Aim of the task:
Nothing in the data should change when you return it, but leave the pictures out.

Data excerpt:
——————————

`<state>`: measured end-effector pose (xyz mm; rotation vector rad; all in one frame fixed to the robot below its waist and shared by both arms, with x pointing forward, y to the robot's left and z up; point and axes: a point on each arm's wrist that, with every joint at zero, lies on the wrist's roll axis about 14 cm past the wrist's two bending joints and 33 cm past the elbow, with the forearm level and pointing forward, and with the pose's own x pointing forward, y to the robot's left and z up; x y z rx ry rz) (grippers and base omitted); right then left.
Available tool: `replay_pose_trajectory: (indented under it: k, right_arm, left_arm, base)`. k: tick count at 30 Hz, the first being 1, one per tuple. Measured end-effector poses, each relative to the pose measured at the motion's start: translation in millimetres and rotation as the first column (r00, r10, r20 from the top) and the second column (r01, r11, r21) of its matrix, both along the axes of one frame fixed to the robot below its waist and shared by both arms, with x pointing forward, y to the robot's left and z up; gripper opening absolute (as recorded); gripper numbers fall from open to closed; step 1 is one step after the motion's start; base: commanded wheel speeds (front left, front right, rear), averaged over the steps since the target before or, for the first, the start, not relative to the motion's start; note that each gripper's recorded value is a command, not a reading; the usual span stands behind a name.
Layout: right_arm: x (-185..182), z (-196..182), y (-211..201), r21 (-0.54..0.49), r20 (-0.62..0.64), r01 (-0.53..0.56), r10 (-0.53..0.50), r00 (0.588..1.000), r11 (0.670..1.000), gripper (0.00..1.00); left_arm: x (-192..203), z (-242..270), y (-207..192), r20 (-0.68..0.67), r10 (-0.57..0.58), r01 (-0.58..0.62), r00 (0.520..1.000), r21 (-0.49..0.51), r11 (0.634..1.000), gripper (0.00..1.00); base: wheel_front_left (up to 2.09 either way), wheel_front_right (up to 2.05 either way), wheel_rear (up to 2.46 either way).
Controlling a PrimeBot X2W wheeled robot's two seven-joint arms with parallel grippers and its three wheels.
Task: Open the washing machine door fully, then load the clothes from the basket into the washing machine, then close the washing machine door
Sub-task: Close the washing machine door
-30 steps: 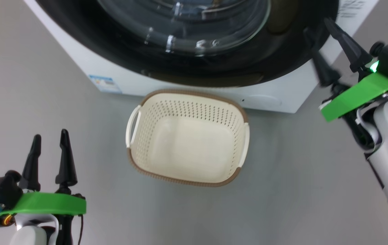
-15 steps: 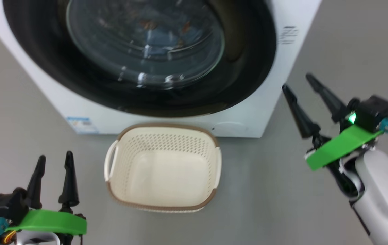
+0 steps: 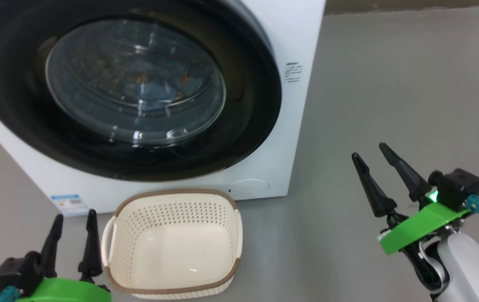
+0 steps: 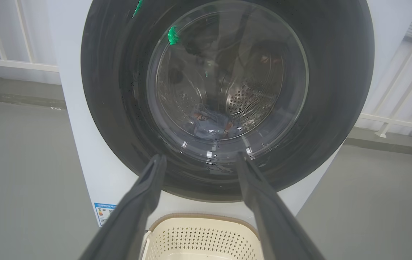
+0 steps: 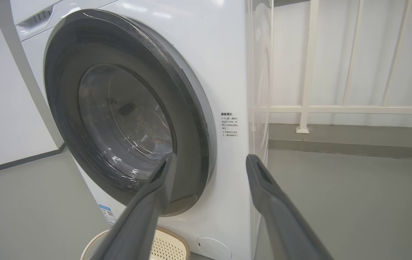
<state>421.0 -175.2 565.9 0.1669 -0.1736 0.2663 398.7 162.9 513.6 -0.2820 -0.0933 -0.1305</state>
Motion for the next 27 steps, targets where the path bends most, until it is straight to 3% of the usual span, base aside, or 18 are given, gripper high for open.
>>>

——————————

The completed task:
`<state>`: measured end-effector pose (xyz mm; rotation vector rad; all in one frame fixed to the robot below its waist and shared by both arms, with x pointing forward, y to the robot's left and z up; point and axes: a point on each arm's wrist that, with every joint at zero, lies on the wrist's roll axis about 14 cm past the wrist's two bending joints and 33 cm past the elbow, with the forearm level and pointing forward, and with the pose's own x pointing forward, y to the robot's left and z up; x y z rx ry rz) (grippers and base omitted); right then left.
Available tool: `replay_pose_trajectory: (indented under it: k, right_arm, left_arm, base)`. k: tick count at 30 Hz, the first being 1, one per tuple. Measured end-effector poses, each relative to the pose measured at the motion's start: translation in millimetres and rotation as the first column (r00, r10, r20 from the top) and the second column (r01, r11, r21) of its matrix, both along the axes of one frame fixed to the robot below its waist and shared by both arms, with x pointing forward, y to the robot's left and z up; gripper opening absolute (as recorded); gripper numbers fall from open to closed; step 1 is one step after the motion's start; base: commanded wheel speeds (front left, front right, rear), averaged over the steps since the target before or, for the first, the start, not relative to the motion's start; note that each gripper's recorded value is a command, not a reading; the usual span stands behind a name.
Layout: right_arm: x (-185..182), z (-196..182), y (-211..201), r21 (-0.54..0.49), r20 (-0.62..0.64), r01 (-0.53..0.56), r10 (-0.53..0.50), r00 (0.588..1.000), r11 (0.670..1.000), gripper (0.00..1.00); left_arm: x (-192..203), z (-242..270), y (-207..192), r20 (-0.68..0.67), r10 (-0.57..0.58), r01 (-0.58..0.62), r00 (0.520..1.000), r21 (-0.49..0.51), r11 (0.634..1.000), gripper (0.00..1.00); base: wheel_front_left (up to 2.09 either way), wheel_front_right (up to 2.05 either way), wheel_rear (up to 2.46 either way).
Controlling a PrimeBot X2W wheeled robot's two seven-joint arms with parallel grippers and its three wheels.
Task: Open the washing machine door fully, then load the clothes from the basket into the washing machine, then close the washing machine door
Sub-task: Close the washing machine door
-30 steps: 
-15 steps: 
+0 steps: 
+0 steps: 
+0 steps: 
<state>421.0 -175.2 565.9 0.1669 -0.1736 0.2663 398.7 162.9 513.6 -0.2820 -0.0933 -0.1305</state>
Motion for the next 27 steps, targets where the path bends most, until it is straight to 3% of the usual span, base aside, or 18 are given, gripper high for open.
>>>

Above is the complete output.